-- The input follows --
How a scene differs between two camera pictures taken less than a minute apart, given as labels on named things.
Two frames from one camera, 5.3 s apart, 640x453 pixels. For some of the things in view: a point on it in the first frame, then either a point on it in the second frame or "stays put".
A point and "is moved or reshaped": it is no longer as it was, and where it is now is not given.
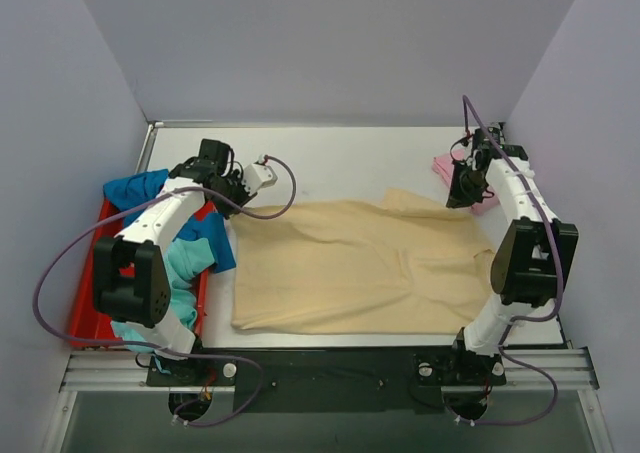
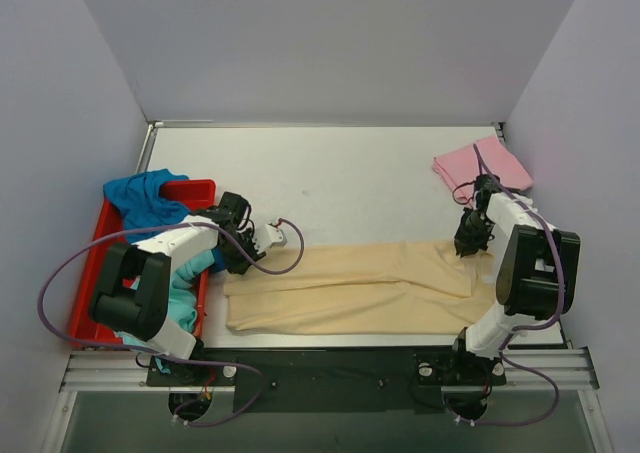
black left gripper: [233, 191] → [240, 255]
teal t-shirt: [185, 260] stays put
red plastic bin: [92, 328] stays put
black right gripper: [463, 191] → [470, 239]
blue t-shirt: [209, 228] stays put
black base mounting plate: [277, 381] stays put
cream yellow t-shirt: [398, 265] is moved or reshaped
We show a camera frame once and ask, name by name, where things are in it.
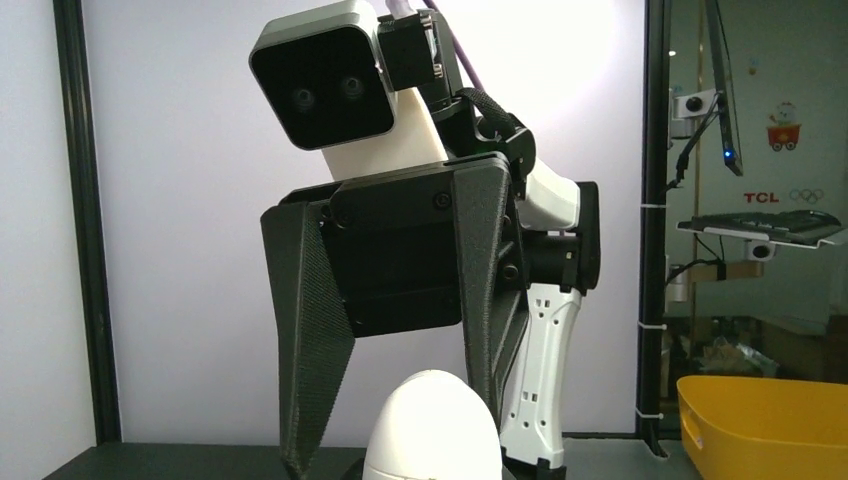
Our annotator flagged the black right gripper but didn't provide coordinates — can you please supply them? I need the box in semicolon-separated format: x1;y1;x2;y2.
261;155;527;479

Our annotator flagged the white earbud charging case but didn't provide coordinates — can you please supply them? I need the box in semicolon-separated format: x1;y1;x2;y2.
361;369;503;480

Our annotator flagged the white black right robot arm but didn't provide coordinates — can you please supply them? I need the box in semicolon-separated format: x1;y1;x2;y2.
261;88;600;479

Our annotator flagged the black monitor on stand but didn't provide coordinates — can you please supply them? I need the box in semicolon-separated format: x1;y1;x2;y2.
663;0;744;192

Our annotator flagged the yellow plastic bin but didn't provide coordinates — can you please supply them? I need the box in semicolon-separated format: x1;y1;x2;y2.
677;375;847;479

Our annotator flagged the black keyboard on tray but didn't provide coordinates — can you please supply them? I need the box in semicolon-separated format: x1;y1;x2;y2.
676;210;847;249

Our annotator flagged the black front frame post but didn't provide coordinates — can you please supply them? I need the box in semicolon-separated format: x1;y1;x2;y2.
635;0;671;459

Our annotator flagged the black frame post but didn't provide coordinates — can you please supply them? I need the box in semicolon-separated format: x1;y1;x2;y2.
52;0;122;445
635;0;671;459

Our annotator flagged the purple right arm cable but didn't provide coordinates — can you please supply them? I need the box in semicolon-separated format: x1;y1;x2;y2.
387;0;485;91

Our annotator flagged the black left rear frame post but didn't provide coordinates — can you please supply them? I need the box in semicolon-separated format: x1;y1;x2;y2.
52;0;122;445
-- The input concluded --
Directions for this task: Having found the line that contains "Our annotator flagged the black keyboard", set down that line and all the rest through the end of the records, exactly.

Exercise response:
Our annotator flagged the black keyboard on tray but didn't provide coordinates — can you please supply them? I need the box in semicolon-separated format: x1;y1;x2;y2.
676;210;847;249

Our annotator flagged the black front frame post but didn't provide coordinates — can you please supply them? I need the box in semicolon-separated format: x1;y1;x2;y2.
635;0;671;459

Our annotator flagged the black frame post but didn't provide coordinates — can you please supply them? I need the box in semicolon-separated format: x1;y1;x2;y2.
52;0;122;445
635;0;671;459

Our annotator flagged the purple right arm cable but didn't provide coordinates — can you please supply them? I need the box in semicolon-separated format: x1;y1;x2;y2.
387;0;485;91

Our annotator flagged the black left rear frame post but didn't provide coordinates — can you please supply them? I need the box in semicolon-separated format: x1;y1;x2;y2.
52;0;122;445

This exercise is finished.